→ **EXERCISE REQUIREMENTS**: Pictures in the data should be dropped; transcribe exactly the lines from the one that has "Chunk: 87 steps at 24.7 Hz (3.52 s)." through the one that has "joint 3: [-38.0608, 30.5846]".
[Start of section]
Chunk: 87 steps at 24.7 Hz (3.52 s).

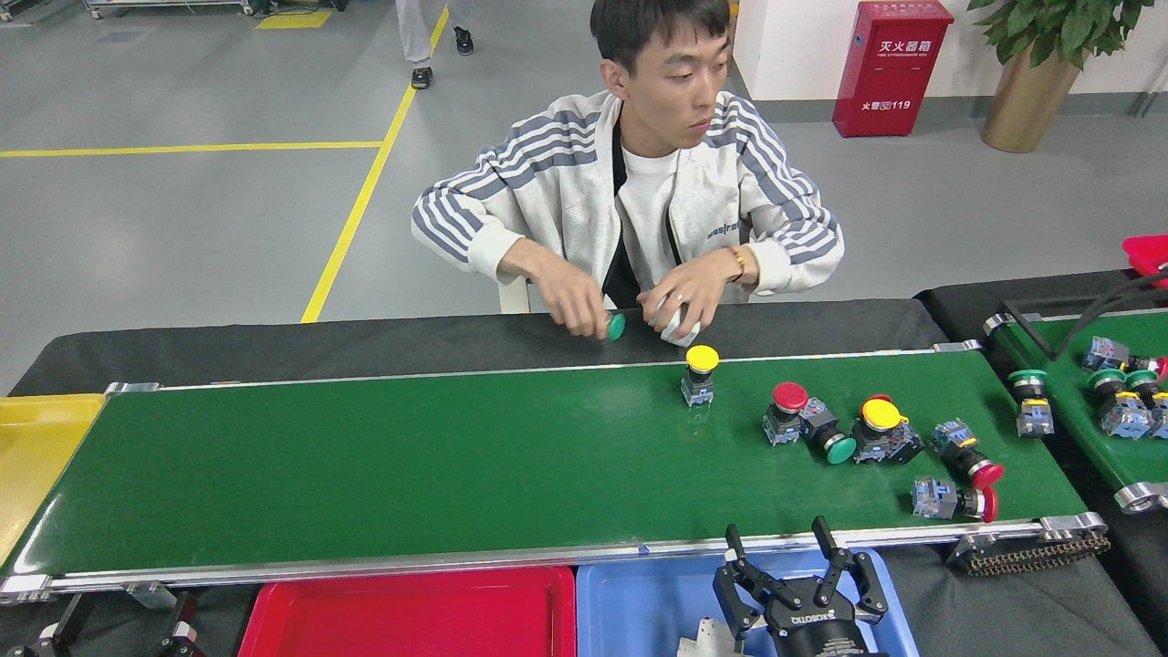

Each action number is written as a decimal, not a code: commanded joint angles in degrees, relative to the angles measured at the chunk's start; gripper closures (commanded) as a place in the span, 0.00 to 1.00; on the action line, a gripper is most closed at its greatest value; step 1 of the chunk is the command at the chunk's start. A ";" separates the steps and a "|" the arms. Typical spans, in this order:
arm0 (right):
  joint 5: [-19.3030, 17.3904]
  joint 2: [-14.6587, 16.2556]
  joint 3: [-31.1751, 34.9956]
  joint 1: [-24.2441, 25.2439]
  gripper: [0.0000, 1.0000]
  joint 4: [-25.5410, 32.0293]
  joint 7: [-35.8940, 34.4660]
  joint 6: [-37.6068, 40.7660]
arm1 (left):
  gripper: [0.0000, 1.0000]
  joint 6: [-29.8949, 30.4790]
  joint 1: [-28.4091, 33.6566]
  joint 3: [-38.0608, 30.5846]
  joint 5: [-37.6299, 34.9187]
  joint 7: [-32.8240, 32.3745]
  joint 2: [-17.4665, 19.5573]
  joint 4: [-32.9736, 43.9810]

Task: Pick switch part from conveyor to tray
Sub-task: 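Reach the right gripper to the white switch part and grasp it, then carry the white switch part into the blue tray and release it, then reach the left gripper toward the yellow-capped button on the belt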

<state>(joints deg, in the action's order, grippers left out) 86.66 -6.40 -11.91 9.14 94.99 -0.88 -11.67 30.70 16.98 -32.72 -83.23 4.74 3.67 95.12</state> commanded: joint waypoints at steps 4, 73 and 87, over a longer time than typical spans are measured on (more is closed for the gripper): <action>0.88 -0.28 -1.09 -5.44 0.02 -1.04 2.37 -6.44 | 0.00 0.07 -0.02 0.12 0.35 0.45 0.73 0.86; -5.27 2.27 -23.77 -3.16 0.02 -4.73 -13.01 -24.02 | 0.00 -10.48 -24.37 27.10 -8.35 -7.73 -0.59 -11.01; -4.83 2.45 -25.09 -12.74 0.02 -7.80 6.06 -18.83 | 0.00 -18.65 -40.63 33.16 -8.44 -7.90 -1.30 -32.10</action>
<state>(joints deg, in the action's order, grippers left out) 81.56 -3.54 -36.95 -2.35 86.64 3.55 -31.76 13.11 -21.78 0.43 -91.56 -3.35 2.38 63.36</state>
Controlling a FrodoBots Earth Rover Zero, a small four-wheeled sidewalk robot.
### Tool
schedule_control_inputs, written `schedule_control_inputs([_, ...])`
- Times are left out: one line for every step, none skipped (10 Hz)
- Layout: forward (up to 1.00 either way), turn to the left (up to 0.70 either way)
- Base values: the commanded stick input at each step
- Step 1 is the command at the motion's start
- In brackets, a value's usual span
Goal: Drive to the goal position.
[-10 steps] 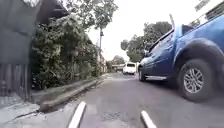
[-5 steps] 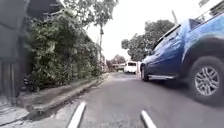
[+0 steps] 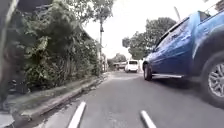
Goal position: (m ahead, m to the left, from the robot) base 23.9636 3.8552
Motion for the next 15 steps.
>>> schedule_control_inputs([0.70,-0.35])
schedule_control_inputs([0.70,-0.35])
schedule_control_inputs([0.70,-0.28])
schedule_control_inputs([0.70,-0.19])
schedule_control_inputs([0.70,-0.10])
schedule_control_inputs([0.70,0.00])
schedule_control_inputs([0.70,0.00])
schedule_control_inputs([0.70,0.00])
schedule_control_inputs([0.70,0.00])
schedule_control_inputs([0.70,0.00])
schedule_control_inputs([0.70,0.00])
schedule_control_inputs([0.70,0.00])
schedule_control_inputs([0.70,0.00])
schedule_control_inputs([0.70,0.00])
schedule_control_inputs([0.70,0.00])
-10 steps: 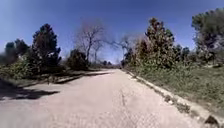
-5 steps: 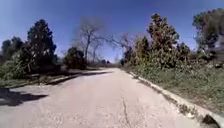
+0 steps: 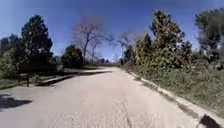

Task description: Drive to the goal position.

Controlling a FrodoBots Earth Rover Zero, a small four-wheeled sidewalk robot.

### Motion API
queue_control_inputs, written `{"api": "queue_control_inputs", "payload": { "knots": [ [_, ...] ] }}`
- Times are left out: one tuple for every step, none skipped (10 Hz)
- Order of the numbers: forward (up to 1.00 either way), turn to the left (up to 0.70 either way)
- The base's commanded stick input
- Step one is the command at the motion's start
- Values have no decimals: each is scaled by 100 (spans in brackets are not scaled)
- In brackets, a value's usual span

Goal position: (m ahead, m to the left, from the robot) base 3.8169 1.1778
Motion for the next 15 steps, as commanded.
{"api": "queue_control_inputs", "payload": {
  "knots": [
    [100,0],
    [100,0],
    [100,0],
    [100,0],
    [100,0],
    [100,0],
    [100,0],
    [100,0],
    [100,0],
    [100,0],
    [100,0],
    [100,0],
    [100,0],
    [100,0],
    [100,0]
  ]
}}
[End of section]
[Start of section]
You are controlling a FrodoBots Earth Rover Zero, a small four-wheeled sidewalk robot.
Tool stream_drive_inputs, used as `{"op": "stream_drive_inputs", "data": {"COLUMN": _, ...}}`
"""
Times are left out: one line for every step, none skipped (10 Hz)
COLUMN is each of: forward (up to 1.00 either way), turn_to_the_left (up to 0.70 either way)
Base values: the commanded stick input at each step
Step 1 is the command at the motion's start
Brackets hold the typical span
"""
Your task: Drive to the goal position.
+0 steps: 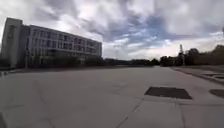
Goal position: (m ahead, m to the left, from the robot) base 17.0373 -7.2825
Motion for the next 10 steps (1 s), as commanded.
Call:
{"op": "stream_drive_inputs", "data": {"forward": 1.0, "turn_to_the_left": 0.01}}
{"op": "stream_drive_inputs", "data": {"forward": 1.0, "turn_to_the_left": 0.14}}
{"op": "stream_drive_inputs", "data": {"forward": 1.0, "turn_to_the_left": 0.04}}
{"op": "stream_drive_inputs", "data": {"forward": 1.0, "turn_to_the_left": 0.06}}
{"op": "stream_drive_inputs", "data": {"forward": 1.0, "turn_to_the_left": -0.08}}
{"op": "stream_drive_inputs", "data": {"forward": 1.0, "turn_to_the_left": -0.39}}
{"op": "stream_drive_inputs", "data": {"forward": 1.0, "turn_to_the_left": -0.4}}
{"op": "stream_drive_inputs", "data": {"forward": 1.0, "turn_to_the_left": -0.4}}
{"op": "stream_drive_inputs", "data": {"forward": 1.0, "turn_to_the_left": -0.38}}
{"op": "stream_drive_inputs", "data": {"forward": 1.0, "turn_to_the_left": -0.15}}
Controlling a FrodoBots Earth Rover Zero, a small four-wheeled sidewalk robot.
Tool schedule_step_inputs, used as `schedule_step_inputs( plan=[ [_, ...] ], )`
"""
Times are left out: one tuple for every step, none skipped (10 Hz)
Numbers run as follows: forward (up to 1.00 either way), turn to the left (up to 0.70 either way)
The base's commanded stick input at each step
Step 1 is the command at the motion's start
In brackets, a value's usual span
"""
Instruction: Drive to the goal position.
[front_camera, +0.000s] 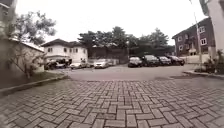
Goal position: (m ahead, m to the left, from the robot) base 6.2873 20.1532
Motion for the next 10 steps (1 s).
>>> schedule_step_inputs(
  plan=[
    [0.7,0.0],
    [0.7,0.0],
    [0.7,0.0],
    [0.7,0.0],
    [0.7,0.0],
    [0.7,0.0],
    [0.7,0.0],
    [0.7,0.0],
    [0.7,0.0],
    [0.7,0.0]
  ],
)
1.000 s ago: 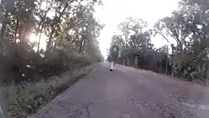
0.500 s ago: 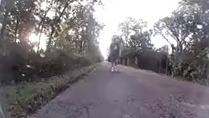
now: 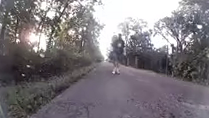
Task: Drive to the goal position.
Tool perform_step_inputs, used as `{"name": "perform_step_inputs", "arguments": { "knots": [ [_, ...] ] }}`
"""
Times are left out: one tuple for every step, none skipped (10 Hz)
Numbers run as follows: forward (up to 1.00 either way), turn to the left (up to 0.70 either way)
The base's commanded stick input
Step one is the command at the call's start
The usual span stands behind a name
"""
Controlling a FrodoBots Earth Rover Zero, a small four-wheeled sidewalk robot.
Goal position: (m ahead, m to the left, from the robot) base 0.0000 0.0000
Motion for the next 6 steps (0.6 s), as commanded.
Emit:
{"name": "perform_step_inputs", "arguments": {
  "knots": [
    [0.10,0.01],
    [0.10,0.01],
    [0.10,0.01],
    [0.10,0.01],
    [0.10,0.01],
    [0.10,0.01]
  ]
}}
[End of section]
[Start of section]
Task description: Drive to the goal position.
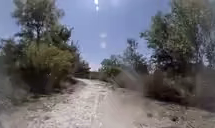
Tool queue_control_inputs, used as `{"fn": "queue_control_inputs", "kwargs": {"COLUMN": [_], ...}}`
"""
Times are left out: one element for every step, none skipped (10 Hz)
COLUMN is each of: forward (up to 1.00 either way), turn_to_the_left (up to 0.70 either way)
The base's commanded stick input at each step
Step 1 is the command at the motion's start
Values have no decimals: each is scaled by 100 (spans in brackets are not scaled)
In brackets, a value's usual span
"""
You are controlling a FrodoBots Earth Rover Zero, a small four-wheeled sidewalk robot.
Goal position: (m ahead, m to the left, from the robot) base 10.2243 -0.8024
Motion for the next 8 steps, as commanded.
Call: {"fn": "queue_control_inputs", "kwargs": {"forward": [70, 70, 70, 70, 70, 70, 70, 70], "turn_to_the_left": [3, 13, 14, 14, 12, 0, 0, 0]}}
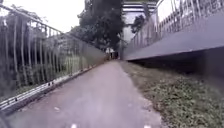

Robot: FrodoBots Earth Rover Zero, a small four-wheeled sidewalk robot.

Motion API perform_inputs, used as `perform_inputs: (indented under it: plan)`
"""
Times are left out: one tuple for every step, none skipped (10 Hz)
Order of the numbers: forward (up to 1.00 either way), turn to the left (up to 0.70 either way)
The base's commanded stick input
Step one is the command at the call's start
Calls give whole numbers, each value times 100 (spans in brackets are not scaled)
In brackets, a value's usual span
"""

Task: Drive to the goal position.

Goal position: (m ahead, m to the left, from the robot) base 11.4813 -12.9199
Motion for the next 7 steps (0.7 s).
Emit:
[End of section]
→ **TASK ANSWER**:
Chunk: 87 steps at 24.7 Hz (3.52 s).


Each action number is written as a decimal, not a code: commanded joint angles in degrees, relative to the angles measured at the chunk's start; gripper closures (commanded) as a place in the span, 0.00 to 1.00; on the action line, a gripper is most closed at its greatest value; step 1 of the chunk is the command at the chunk's start. A ";" separates the steps and a "|" the arms. Typical spans, in this order:
arm0 (right):
  joint 5: [-19.3030, 17.3904]
  joint 2: [-14.6587, 16.2556]
  joint 3: [-31.1751, 34.9956]
  joint 1: [-24.2441, 25.2439]
  gripper: [0.0000, 1.0000]
  joint 4: [-25.5410, 32.0293]
  joint 7: [-35.8940, 34.4660]
  joint 6: [-37.6068, 40.7660]
arm1 (left):
  gripper: [0.0000, 1.0000]
  joint 6: [-29.8949, 30.4790]
  joint 1: [-28.4091, 33.6566]
  joint 3: [-38.0608, 30.5846]

Nothing else belongs to this answer.